The artwork for the single is a stylised photograph of lead singer, Heather Small sat on a backless leather sofa all dressed in black jacket, black trousers, hair flowing over her right shoulder in the direction to which she is smiling and looking with looking glamorous and relaxed with pristine make up. The photograph was taken by Kevyn Aucoin, the very highly in demand American make-up artist and photographer who had worked with hundreds of celebrities including Cher, Janet Jackson and Tina Turner. CD2 is a close-up of half of Heather's face, chest and shoulder as seen from CD1, and you can see even more clearly the flawless make-up on Heather's face. The sleeve was designed by Farrow Design, who had designed both previous singles' sleeves as well as the parent album's sleeve Fresco.

==Music video==

The music video for "Angel St" was filmed over two days and fully exploits the 'Tour' theme as it was shot at Manchester's Nynex Arena on: 11/12 December 1997, on their Fresco tour and both celebrates and encapsulates the 185,000 people who went to the tour. The opening shot is of the Arena floor, empty and filling up over time-lapse sequencing and Heather and the band are seen performing live on stage and during soundcheck. The band are seen to be very relaxed in rehearsals and Heather sings wearing a long black coat rehearsing the song and the stark contrast between rehearsing and performing live. However, in performance she commands the stage wearing a long pink high cut dress marching across the stage as she sings.

The first opening shots and timelapses are primarily seen through the lens of the stage camera which moves across the front capturing everything from the enjoyment of the crowd to the band clowning around in rehearsals. Other montages of images, capture everything from the band in their hotel lobby at Christmas, to street signs with 'Angel Street' and ones leading to Manchester and backstage antics, meet and greets with fans, to tour bus jokes and much dancing on stage by Heather. The crowd are seen in their thousands within the arena dancing and clapping and singing along with their hands in the air. The montages emphasise how much fun the band have on the road touring, the stage being set up as well as seeing band members Mike Pickering, Paul Heard and Shovel enjoying themselves on stage as well as the other backing singers and members of the live band.

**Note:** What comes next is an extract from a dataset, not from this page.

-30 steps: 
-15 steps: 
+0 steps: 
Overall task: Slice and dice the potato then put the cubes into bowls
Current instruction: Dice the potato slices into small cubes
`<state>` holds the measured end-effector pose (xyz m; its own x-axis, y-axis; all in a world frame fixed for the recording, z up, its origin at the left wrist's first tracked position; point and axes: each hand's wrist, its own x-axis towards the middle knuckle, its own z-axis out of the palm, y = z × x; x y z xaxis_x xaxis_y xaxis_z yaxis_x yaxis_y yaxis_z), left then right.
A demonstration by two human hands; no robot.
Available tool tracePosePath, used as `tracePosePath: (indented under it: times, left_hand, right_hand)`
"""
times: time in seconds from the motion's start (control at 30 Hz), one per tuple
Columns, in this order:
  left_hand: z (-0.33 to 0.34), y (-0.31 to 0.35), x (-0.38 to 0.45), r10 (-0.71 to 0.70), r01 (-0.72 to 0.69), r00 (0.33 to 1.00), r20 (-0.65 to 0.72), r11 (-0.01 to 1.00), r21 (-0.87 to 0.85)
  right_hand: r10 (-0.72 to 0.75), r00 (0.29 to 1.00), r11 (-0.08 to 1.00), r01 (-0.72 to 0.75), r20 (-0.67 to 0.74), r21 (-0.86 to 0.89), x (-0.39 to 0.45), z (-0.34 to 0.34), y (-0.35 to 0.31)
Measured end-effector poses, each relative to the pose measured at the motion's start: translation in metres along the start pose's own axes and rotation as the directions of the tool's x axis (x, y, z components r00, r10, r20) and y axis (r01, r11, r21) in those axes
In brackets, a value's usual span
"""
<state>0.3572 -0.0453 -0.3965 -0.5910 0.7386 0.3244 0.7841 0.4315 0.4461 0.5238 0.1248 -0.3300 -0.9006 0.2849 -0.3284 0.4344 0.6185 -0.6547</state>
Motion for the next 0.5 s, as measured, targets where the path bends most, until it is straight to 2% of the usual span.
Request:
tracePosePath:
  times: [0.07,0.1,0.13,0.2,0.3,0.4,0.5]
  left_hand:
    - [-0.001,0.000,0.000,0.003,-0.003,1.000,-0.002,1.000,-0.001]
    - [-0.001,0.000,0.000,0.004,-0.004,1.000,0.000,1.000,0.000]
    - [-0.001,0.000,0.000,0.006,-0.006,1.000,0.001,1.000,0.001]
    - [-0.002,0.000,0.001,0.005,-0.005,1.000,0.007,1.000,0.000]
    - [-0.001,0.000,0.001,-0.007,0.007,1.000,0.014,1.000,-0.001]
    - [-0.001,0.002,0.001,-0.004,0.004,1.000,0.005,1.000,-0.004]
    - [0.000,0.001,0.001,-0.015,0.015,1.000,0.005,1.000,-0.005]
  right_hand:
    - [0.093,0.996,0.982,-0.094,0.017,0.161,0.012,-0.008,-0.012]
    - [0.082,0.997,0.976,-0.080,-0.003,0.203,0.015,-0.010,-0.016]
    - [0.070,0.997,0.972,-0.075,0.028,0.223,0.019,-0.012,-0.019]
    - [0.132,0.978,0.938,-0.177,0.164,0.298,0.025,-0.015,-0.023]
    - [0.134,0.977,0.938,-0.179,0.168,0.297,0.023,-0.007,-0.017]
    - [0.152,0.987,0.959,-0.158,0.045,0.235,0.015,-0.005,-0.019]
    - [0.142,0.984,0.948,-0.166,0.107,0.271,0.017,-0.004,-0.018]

As the video draws to a close, the final clips show the end of the concert and the band waving goodbye as they leave the stage. The closing shots show the crowd disappear and the stage crew packing up on the now empty arena floor.

==Other promotion==

Apart from the Later with Jools Holland Special show mentioned earlier, they also relentlessly promoted the single on The Des O'Connor Tonight Show, This Morning, Sunday Night at the London Palladium, Videotech, Cilla Black's Surprise Surprise, The Pepsi Chart TV Show and of course, their seventeenth Top of the Pops appearance. The band went on to promote the album in Germany, Sweden, Denmark, Holland and Belgium throughout March and into April 1998.

==Live performances==

During the Fresco Tour, when this song was premiered, it quickly turned into a new crowd pleaser with its natural sing-along chorus and often opened the show. It very much exploits the musical saxophone talents of Snake Davis who opens the song with a jazzy riff holding the note for an even longer 11 seconds. He also in the middle eight performs the 'battle of the saxes' with Mike Pickering also on sax, when Mike repeats what Snake plays and latterly after the Best of performed 'the battle' with whoever would be playing rhythm guitar.
The live version has always stayed pretty faithful to the original with a funkier groove and the additional of rhythm guitar underlying the song throughout; Shovel on percussive duties alternating between playing Bongos and Tambourine, Paul plays chords on second keyboards and Paul Birchall plays first keyboard in place of the grand piano parts originally played by Terry Burrus on the track.
The band also premiered the song on UK TV, live on Later with Jools Holland when they were a featured artist in November 1997 promoting the Fresco album and performed other tracks, Never Mind Love and Heather's solo performance of: Perfect Day. They also opened with this song on the Jools Holland M People Special in the spring 1998.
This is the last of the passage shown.